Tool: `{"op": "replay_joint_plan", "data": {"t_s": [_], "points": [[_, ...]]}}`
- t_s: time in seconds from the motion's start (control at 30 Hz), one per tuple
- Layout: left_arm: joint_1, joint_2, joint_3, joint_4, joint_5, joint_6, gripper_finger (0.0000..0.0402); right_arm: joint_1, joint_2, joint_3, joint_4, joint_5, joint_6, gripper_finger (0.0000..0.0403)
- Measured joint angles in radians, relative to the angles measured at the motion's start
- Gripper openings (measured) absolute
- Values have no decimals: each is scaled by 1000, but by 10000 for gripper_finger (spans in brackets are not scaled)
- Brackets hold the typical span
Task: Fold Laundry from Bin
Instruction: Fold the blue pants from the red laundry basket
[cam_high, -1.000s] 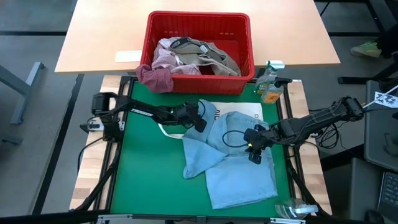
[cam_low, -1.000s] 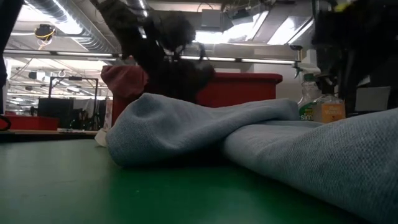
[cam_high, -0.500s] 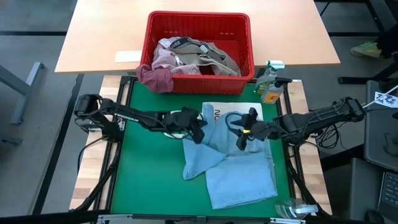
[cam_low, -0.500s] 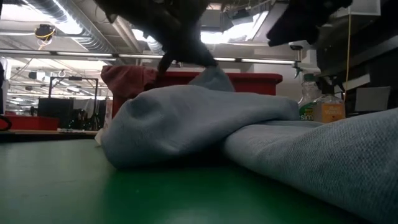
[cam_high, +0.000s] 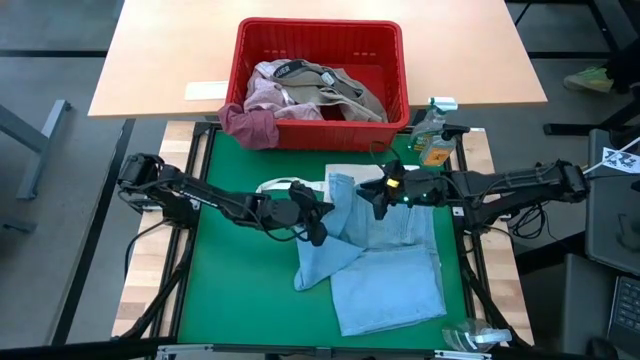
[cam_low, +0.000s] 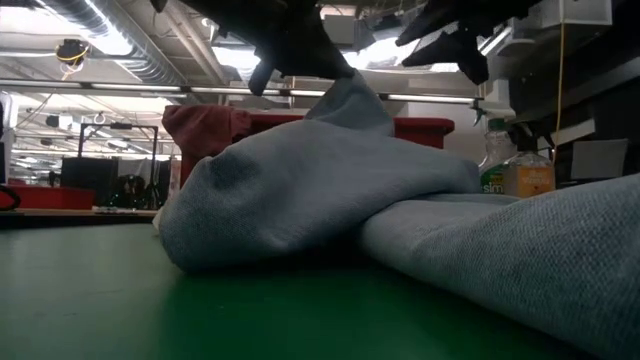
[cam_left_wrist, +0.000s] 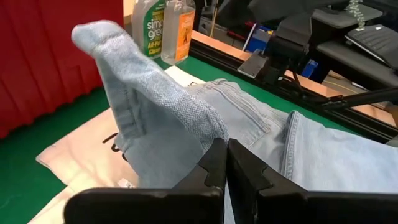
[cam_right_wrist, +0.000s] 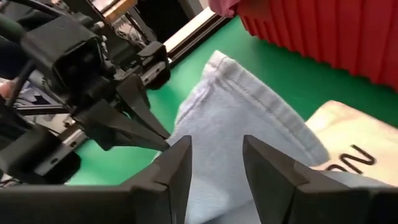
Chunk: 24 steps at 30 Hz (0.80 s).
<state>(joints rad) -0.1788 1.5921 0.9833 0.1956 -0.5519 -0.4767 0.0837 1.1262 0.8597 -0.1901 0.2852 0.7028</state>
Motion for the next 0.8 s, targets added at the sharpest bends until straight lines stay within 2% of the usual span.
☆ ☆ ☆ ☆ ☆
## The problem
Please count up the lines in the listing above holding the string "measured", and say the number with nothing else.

## Result of the exercise
2